Midland High School (officially Midland Senior High School) is a public high school located in Midland, Texas and is part of Midland Independent School District. The original Midland High School was built in 1926 and was moved twenty-three years later to a new building in 1949 where it currently sits today. In recent years, Midland High School has received major renovations including complete asbestos removal and new West Wing that houses science, math, and social studies classroom. Also, renovations to their large gym including new floors and new bleachers. The practice field of the Midland High football team Memorial Stadium has also received a new turf.

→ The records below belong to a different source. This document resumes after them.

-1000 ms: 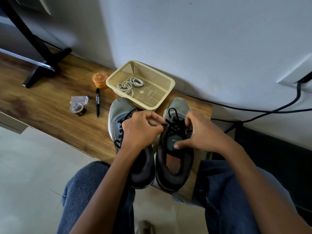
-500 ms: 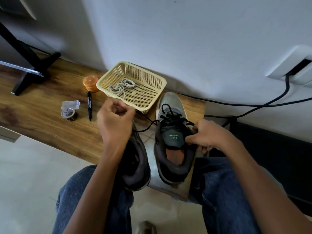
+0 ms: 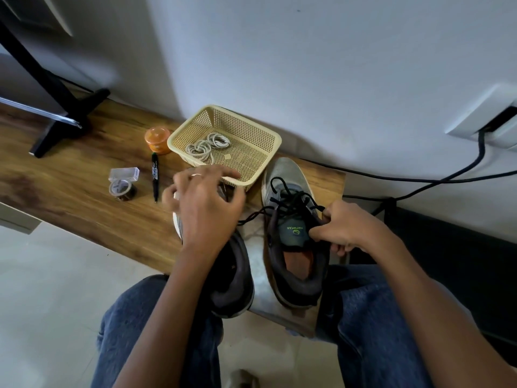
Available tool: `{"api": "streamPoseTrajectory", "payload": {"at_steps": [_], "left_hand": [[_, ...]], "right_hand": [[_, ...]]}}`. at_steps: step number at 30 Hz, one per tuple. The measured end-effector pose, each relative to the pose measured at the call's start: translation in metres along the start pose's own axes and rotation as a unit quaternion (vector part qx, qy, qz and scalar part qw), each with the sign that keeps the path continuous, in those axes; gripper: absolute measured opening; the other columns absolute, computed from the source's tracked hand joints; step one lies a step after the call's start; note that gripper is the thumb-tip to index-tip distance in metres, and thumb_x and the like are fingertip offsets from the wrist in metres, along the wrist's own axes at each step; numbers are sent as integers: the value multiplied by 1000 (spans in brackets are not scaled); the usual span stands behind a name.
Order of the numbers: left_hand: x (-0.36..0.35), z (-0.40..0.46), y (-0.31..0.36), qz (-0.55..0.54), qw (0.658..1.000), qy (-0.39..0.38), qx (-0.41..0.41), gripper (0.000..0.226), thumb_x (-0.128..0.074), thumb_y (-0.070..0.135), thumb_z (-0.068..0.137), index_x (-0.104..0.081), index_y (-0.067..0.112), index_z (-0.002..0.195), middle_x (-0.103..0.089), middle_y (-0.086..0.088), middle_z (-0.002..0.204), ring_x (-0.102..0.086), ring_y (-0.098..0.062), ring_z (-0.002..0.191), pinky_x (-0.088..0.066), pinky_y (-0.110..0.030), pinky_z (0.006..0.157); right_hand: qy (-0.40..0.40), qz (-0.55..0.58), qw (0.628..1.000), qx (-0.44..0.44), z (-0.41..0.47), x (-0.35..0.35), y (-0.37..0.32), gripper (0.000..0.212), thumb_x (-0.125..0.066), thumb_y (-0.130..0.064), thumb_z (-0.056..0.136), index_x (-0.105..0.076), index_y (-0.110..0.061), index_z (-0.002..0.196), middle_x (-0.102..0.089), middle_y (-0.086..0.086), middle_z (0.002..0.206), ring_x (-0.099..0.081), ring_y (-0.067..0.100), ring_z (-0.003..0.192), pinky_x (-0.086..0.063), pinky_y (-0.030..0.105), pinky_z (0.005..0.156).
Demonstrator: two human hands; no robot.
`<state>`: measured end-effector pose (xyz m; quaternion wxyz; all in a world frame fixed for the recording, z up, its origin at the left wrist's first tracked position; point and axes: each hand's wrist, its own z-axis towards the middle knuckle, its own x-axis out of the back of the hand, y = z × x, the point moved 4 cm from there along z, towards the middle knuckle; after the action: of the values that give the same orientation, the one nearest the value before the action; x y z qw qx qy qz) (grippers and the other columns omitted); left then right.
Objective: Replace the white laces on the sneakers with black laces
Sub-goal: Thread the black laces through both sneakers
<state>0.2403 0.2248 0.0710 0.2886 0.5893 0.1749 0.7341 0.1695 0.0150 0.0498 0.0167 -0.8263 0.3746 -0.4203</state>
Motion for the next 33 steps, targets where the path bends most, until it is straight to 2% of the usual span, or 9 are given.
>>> {"api": "streamPoseTrajectory", "payload": {"at_steps": [4,7,11,18,22,25,27,29,33], "left_hand": [[-21,-9,6,25,980,-156,-121,16,-71,39,81,-72,37,97,-57,19,113,-32,-17,121,-18,-46,107],[-29,-14,8,58,970,-191,-138,17,-66,46,84,-72,35,95,-59,21,110,-32,-14,119,-15,-47,111],[-25,-12,11,78,978,-138,-133,16,-63,46,86,-73,33,86,-59,22,95,-37,-13,116,-11,-44,110],[2,-4,8,39,995,75,-44,9,-58,29,85,-59,21,81,-57,9,89,-52,-17,93,-26,-50,101],[-2,-6,10,8,997,64,-52,12,-54,30,86,-59,20,85,-59,10,87,-49,-10,91,-20,-38,100],[-8,-5,7,9,999,23,-48,11,-53,33,90,-59,24,87,-59,13,79,-45,-5,91,-14,-32,99],[-13,-7,5,23,999,-21,-45,11,-52,35,91,-60,29,89,-59,13,79,-48,-7,94,-10,-30,98],[-19,-9,5,31,996,-64,-50,13,-51,40,92,-60,31,94,-62,14,85,-49,-8,100,-8,-29,98],[-27,-12,7,34,991,-110,-66,22,-48,47,92,-62,34,103,-64,15,93,-49,-9,105,-9,-28,93]], "right_hand": [[10,-7,1000,5,2,-1,0,23,-64,-30,83,-59,-7,80,-65,5,56,-64,16,49,-46,22,46],[18,-15,1000,13,3,-2,-1,28,-62,-34,86,-61,-7,85,-66,4,57,-67,17,52,-52,27,53],[20,-23,999,10,4,-2,0,25,-59,-31,88,-60,-7,88,-66,6,57,-66,18,51,-58,33,64],[8,-30,999,-6,2,0,0,20,-59,-31,86,-57,-11,83,-66,6,58,-65,20,52,-57,31,62],[-1,-10,1000,8,2,1,1,42,-60,-52,86,-59,-10,83,-66,3,59,-65,16,52,-49,24,51],[34,17,999,22,1,6,1,70,-46,-77,77,-57,-9,83,-67,9,79,-66,23,71,-48,31,62],[83,58,994,29,5,11,1,69,-41,-69,86,-59,-3,97,-62,13,87,-59,24,77,-48,37,71],[112,130,984,46,11,13,1,48,-51,-48,94,-62,-2,105,-62,13,89,-52,18,74,-42,35,70],[121,249,960,43,19,13,2,6,-68,-15,87,-64,-18,90,-61,1,89,-55,12,75,-45,27,64]]}}
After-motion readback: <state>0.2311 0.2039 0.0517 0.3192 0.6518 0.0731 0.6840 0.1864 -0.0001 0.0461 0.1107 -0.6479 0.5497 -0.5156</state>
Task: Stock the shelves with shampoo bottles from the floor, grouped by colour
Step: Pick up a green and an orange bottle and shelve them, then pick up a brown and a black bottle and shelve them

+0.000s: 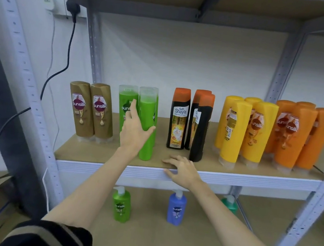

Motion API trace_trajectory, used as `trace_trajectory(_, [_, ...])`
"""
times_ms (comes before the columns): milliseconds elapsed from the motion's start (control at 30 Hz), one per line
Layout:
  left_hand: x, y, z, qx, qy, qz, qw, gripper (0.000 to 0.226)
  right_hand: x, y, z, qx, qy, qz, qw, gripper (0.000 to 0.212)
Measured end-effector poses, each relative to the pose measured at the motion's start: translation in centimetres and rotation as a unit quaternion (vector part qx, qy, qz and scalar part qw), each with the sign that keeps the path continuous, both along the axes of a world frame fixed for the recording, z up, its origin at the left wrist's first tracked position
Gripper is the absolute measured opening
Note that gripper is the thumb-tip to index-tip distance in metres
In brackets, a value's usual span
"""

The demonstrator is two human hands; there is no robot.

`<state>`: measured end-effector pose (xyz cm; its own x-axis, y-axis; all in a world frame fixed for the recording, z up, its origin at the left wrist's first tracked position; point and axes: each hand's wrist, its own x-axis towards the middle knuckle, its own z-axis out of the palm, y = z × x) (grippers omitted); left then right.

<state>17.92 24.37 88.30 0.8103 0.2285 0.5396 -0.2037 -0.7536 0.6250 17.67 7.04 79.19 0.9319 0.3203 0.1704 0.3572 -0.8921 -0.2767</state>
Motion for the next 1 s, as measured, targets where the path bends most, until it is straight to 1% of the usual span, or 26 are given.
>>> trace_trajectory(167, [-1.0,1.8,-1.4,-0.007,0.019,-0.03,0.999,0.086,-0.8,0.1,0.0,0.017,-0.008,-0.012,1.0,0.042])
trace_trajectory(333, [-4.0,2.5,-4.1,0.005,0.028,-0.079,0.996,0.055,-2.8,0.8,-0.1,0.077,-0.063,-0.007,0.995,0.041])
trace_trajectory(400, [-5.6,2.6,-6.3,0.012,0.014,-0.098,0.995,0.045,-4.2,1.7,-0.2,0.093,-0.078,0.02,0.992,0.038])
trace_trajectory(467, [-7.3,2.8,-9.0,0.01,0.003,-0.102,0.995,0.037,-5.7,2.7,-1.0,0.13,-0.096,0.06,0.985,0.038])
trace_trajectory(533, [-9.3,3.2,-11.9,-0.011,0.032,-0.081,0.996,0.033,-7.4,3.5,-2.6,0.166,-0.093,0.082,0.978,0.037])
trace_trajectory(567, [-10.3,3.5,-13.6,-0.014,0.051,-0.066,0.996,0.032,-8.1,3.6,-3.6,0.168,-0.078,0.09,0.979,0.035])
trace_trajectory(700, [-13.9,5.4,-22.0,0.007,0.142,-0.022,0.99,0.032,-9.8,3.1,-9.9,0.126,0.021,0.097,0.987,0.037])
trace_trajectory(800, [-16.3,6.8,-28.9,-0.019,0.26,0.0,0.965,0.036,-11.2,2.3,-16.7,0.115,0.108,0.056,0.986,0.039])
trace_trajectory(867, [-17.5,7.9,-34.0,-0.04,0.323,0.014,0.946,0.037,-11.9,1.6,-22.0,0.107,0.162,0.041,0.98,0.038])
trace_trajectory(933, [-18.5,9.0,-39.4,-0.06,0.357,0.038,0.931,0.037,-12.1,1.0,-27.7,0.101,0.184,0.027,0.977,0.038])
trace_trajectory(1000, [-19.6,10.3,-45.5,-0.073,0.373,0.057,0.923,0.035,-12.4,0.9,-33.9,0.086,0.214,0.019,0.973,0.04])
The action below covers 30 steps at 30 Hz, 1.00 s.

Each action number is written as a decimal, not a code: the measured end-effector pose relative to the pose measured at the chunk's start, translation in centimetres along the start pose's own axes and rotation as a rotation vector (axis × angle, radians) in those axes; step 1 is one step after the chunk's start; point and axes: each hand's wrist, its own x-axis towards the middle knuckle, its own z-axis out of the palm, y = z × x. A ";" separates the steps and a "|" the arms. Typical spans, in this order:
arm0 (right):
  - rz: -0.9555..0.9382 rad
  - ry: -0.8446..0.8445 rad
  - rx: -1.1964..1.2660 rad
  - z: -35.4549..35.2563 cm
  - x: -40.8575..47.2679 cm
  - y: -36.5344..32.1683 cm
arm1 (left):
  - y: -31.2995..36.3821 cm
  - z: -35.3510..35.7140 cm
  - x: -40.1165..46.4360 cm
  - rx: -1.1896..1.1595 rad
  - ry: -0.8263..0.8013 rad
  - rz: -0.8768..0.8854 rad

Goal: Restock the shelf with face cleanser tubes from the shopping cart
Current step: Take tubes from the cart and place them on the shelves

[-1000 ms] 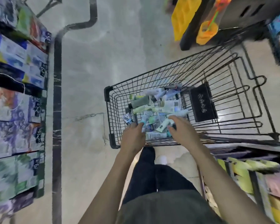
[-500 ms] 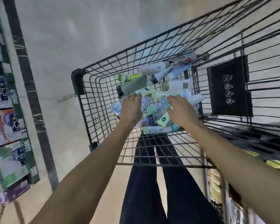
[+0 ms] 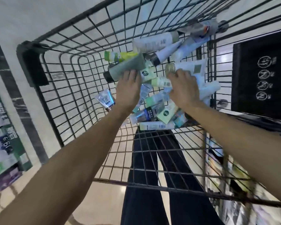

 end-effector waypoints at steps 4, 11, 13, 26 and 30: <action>-0.029 0.010 -0.002 0.0 0.3 0.3 | 0.0 0.7 -0.5 0.028 0.052 0.055; -0.042 0.020 0.058 -0.1 0.1 0.4 | -0.2 0.3 -0.8 -0.071 0.141 0.067; -0.049 0.011 0.080 -0.3 -0.1 0.3 | -0.1 -0.1 -0.7 -0.113 0.147 0.047; 0.381 -0.091 0.995 -8.0 -5.3 -1.0 | 1.9 -13.0 -3.1 -1.093 -0.062 -0.353; 0.458 -0.062 1.189 -12.4 -8.9 -1.3 | 2.5 -18.8 -6.6 -1.396 -0.124 -0.497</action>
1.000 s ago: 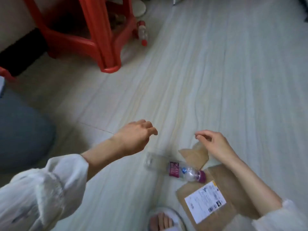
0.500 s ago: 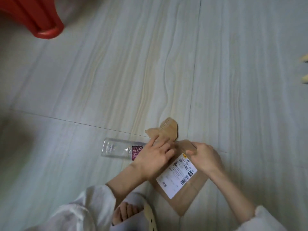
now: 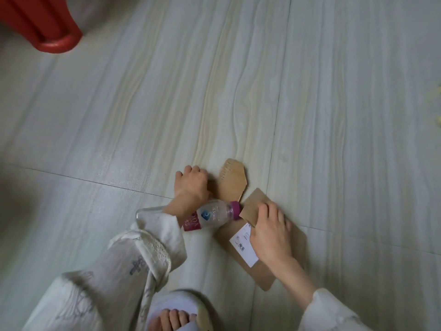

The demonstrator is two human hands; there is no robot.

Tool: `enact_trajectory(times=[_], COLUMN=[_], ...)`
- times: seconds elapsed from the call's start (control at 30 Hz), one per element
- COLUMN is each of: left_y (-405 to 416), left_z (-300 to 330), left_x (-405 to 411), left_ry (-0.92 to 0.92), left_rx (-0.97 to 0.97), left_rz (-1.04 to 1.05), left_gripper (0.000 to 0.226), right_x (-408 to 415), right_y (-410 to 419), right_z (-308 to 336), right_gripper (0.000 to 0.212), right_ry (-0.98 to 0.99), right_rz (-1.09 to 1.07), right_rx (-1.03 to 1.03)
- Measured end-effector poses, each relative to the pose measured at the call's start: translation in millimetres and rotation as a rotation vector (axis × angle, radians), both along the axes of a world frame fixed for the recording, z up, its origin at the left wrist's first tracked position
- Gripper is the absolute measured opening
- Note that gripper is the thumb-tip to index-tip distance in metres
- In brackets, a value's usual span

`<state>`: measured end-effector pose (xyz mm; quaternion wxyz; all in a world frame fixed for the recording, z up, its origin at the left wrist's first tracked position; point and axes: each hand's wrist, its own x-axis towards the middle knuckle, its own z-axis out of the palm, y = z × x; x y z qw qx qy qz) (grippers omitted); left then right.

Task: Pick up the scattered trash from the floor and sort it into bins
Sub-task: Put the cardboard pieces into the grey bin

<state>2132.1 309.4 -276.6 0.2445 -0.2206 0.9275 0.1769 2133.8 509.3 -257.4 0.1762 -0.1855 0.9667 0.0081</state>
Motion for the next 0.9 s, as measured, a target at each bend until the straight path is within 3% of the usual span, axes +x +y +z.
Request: enact_trajectory(times=[0.23,0.4,0.67,0.9], left_y=[-50,-100,-175,-246], left_z=[25,73,151,232], left_x=[17,33,71,150], left_ry=[0.207,0.384,0.659,1.021], left_rx=[0.3,0.235,0.12,0.093], left_rz=[0.281,0.33,0.604,0.873], left_gripper=[0.017,0.018,0.013,0.009], right_x=[-13,-56,-61,-14], right_y=[-9,-55,-154,-248], right_z=[-5,17,89,167], right_gripper=[0.044,0.038,0.025,0.057], right_ry=[0.064,0.095,0.416,0.545], right_rz=[0.041,0.088,0.294,0.489], right_rx=[0.076,0.1,-0.074,-0.357])
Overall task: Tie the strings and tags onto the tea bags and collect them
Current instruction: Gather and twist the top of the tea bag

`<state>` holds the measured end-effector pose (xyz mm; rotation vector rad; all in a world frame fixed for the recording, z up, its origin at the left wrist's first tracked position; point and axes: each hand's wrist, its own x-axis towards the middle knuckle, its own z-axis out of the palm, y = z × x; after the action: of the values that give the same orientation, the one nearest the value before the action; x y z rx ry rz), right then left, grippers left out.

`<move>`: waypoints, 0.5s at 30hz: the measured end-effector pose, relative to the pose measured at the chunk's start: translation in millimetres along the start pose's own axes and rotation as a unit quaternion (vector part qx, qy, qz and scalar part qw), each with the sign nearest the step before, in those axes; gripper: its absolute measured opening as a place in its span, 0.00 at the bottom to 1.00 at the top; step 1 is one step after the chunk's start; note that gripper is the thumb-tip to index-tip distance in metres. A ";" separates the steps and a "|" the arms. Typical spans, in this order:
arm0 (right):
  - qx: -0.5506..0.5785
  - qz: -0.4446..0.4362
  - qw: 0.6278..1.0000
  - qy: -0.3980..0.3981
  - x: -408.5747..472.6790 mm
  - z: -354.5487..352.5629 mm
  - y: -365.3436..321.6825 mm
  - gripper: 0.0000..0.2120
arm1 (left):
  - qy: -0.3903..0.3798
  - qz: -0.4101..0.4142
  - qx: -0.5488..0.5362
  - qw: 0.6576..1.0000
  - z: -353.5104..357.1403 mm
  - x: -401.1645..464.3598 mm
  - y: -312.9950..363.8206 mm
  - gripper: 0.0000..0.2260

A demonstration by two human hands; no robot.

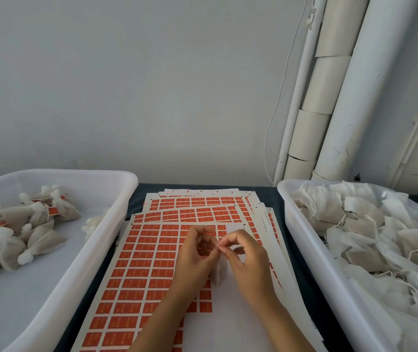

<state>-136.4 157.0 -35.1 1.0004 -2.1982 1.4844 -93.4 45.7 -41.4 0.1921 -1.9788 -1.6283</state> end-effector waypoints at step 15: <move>0.078 0.103 0.991 -0.015 2.1 -2.2 5.0 0.06 | -0.016 0.052 0.032 0.998 -2.1 -0.4 1.5 0.11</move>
<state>-141.6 159.2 -36.3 0.8682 -2.2949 1.7663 -91.7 44.5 -40.0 0.0857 -2.0315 -1.5134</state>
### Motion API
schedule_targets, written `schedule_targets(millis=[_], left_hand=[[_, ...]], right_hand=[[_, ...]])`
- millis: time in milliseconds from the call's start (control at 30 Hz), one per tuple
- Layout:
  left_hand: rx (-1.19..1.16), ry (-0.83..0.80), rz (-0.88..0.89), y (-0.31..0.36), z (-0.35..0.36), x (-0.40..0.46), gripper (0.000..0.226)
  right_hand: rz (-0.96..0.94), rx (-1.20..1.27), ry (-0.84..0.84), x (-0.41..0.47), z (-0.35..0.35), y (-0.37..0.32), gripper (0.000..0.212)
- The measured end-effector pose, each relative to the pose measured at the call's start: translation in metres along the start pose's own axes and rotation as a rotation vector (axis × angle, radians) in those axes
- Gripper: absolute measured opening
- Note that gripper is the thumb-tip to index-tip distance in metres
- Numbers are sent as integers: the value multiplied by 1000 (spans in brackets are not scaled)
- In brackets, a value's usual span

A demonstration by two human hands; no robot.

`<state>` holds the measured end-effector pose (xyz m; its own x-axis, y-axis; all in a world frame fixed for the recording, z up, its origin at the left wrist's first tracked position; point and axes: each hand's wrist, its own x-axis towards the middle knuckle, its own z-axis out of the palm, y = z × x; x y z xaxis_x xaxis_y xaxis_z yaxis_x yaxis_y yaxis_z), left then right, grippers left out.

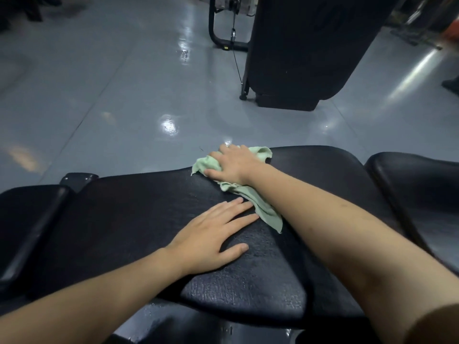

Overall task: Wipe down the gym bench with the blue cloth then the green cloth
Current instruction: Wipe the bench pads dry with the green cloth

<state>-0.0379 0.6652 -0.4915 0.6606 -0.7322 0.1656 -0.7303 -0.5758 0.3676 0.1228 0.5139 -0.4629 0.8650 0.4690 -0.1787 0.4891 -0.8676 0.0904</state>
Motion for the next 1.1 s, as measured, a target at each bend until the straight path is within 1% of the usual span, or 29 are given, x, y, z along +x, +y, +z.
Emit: schedule_targets(millis=[167, 267, 367, 533, 633, 800, 1033, 1100], left_hand=[[-12, 24, 5, -2, 2, 1, 61], [-17, 27, 6, -2, 1, 0, 61], [-20, 17, 6, -1, 1, 0, 61], [-28, 19, 8, -1, 0, -1, 59], [-14, 15, 9, 0, 0, -1, 59], [-19, 13, 6, 1, -3, -5, 59], [0, -9, 4, -2, -4, -19, 59], [3, -19, -3, -4, -5, -27, 59]], right_hand=[[-45, 30, 25, -1, 0, 4, 64], [-39, 30, 32, -8, -3, 14, 63], [36, 20, 21, -25, -7, 41, 66], [188, -12, 70, -72, -9, 99, 75], [222, 4, 94, -96, -7, 113, 69], [248, 54, 83, -130, -5, 103, 64], [155, 60, 8, -191, 2, 56, 79], [113, 45, 0, -207, 6, 41, 80]])
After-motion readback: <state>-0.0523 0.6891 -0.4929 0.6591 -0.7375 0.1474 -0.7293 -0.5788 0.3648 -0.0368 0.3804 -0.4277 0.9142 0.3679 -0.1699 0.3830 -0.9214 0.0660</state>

Midland High School hosts only high school sophomores, juniors, and seniors (10th-12th grades) as Midland Freshman High School serves as a feeder school hosting freshman high school students. Both Midland High School and Midland Freshman High School use the same school mascot, the Midland High Bulldog.

The current principal is Dr. Jennifer Seybert. The Associate Principal is Jared Andrews and the Academic Dean is Sara Anderson.

==History==
Midland High School's history goes back to the establishment of Midland County back in 1885. It was the first school in Midland County. The one room school house was for all grades. Sixty-four students attended the first school in Midland County. In 1893, a two-story brick schoolhouse was built and the top floor was for the secondary students. In 1907, Midland Independent School District was established. The first building to be officially named Midland High School was built in 1926 on the site of what is now Fasken Center, at 600 Texas Street. After 23 years in the Texas Street location, in 1949 Midland High School moved to its present location at 906 West Illinois. The land which Midland High was based on was donated by the Cowdens. The legendary bulldog mascot was chosen for Midland High in 1925, and purple and gold were chosen for the school colors in 1929.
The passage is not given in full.